Después de dos semanas de retransmisiones de corridas de toros y de novillos en La Siete, de compromisos presidenciales con la tauromaquia, de ciclos formativos de banderillero, picador y torero, al parecer el novedoso nicho de empleo descubierto por la comunidad autónoma para acabar con la lacra del paro y del exacerbado poder del cabildo del mundo del toro en esta Región, que transparenta en toda su carnalidad la deriva del Gobierno Regional y del grupo político que lo sustenta, la calidez nocturna de un 14 de septiembre se convirtió en un grandioso titular bajo una luna que apenas reflejaba las sombras de los esqueletos del muro que dividirá la ciudad de Murcia en dos: “Última hora: la Policía ha cargado contra los manifestantes de las vías del paso a nivel de Santiago el Mayor”. Desde los años ochenta del Siglo XX, si la memoria no me falla, desde las luchas estudiantiles con sus lemas igualitaristas, el hijo del obrero a la Universidad entre otros, no se recuerdan cargas policiales en esta tranquila y provinciana ciudad de Murcia. Intentos de criminalización, sí. Todavía recordamos la manipulación que se orquestó en 2011, a raíz de la agresión del por entonces Consejero de Cultura, para satanizar a la “izquierda poliédrica” (Valcárcel dixit) y sofocar las grandes manifestaciones de los empleados públicos.

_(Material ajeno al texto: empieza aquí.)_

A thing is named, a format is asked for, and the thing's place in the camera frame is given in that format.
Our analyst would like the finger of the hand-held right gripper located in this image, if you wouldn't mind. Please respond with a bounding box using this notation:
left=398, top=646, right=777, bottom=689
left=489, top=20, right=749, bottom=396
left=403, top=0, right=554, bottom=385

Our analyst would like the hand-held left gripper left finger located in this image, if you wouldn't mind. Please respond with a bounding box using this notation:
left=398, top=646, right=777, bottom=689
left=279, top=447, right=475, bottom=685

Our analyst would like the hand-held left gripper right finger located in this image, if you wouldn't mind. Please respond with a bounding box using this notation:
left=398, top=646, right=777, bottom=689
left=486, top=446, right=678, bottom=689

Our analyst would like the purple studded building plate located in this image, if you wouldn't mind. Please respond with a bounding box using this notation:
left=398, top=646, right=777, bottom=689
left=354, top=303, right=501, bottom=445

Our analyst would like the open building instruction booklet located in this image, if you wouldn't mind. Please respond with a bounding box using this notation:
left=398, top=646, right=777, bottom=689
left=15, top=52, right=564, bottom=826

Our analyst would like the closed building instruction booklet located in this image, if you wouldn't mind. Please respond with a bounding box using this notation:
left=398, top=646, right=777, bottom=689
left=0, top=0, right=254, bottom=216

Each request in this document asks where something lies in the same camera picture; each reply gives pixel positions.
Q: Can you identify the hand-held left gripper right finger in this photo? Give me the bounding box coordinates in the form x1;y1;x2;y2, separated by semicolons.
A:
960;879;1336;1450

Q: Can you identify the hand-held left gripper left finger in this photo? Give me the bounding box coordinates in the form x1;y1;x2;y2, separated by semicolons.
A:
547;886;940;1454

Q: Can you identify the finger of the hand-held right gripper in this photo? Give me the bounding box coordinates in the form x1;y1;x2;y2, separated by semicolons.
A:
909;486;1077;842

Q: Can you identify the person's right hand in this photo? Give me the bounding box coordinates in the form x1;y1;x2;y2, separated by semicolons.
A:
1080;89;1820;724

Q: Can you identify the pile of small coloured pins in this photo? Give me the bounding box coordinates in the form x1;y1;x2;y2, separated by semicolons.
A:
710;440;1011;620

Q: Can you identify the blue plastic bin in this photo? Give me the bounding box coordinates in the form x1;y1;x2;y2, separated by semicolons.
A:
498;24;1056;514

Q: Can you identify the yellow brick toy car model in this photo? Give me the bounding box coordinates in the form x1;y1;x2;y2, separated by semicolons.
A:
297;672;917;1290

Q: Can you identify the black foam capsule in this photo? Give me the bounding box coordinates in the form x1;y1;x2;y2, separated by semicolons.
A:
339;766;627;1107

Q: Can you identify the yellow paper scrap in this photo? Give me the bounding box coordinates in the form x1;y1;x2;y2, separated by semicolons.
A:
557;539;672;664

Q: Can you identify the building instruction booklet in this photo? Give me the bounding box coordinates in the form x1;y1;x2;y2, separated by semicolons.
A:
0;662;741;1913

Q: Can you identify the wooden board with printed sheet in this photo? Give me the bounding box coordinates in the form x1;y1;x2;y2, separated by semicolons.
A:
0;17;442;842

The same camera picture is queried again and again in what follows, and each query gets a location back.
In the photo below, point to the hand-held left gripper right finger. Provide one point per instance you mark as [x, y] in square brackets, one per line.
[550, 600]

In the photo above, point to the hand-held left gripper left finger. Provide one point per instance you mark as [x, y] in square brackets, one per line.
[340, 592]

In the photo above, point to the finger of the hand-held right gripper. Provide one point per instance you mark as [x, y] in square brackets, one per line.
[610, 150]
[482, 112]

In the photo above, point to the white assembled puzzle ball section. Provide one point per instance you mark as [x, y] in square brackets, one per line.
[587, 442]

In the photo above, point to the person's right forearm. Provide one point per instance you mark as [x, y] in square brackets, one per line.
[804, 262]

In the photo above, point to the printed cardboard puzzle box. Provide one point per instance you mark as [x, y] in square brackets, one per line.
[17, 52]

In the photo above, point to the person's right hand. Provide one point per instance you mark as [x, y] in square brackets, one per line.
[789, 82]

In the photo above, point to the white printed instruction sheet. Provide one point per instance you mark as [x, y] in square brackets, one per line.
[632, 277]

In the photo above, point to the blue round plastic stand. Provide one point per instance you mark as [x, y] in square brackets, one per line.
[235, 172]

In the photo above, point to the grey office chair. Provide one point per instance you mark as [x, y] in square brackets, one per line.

Entre los toros, el silencio septembrino sobre la lamentable situación del Mar Menor, los 800.000 fieles que participaron en la Romería de la Fuensanta y la opacidad del presidente de la Comunidad Autónoma, la ciudad de Murcia duerme mecida por la brisa cálida que agita levemente las hojas de los sauces. Que haya cicatrices insólitas que marcan su cuerpo urbano no importa, que miles de personas se concentren en las vías del tren para exigir que no se levante el muro de la vergüenza tampoco, que la táctica sea el silencio ni te digo. El mirar para otro lado y el mantener como información destacada un extraño y oportuno incendio de dos máquinas de las obras del tren parece ser la noticia, no que un ministro haya ordenado al Delegado del Gobierno impedir las legítimas protestas de una gente, como tú y como yo, que no quiere ver partida su ciudad en dos. En esta Región el pueblo siempre ha sido el culpable y debe asumir también como pecado las fantasmadas de sus dirigentes políticos. Culpable, siempre culpable de las mentiras, de las ocultaciones y de las burlas del gobierno de la villa y corte de Madrid.

Las luces azules de los furgones policiales han teñido de estupor el paso a nivel de Santiago el Mayor. La noche del 14 de septiembre. Desde los años ochenta del Siglo XX, si la memoria no me falla, no ha habido cargas policiales contra gente decente que lo único que pedía es que se pusiera fin a una burla que dura ya más de una década. A la derecha del paso a nivel se observa la hilera de pilastras de hierro que sustentarán el muro de la vergüenza. Al otro lado de las vías, los edificios de un barrio orgulloso y honrado, tal vez demasiado humilde para unos gobernantes que se recrean en los misterios cada vez más insondables  que los ha encumbrado al poder y los mantiene en él a pesar de que su credibilidad se resquebraja a cada instante.  Alguien dirá que los manifestantes nos lo hemos buscado, que todos los que exigimos una ciudad más amable y sin esa terrible cicatriz que divide los barrios somos unos alborotadores. En realidad, somos la sociedad civil y como tal nos organizamos. Y cuantas más mentiras pregonen y más medios utilicen para acallar nuestras voces, más fuertes seremos.

Es ya madrugada en la ciudad. Se escucha alguna sirena en la lejanía. El grito “el tren por abajo, la gente por arriba” se volverá a escuchar mañana, y pasado mañana, y siempre porque la razón está de nuestra parte y siempre se escucha más fuerte y más limpia.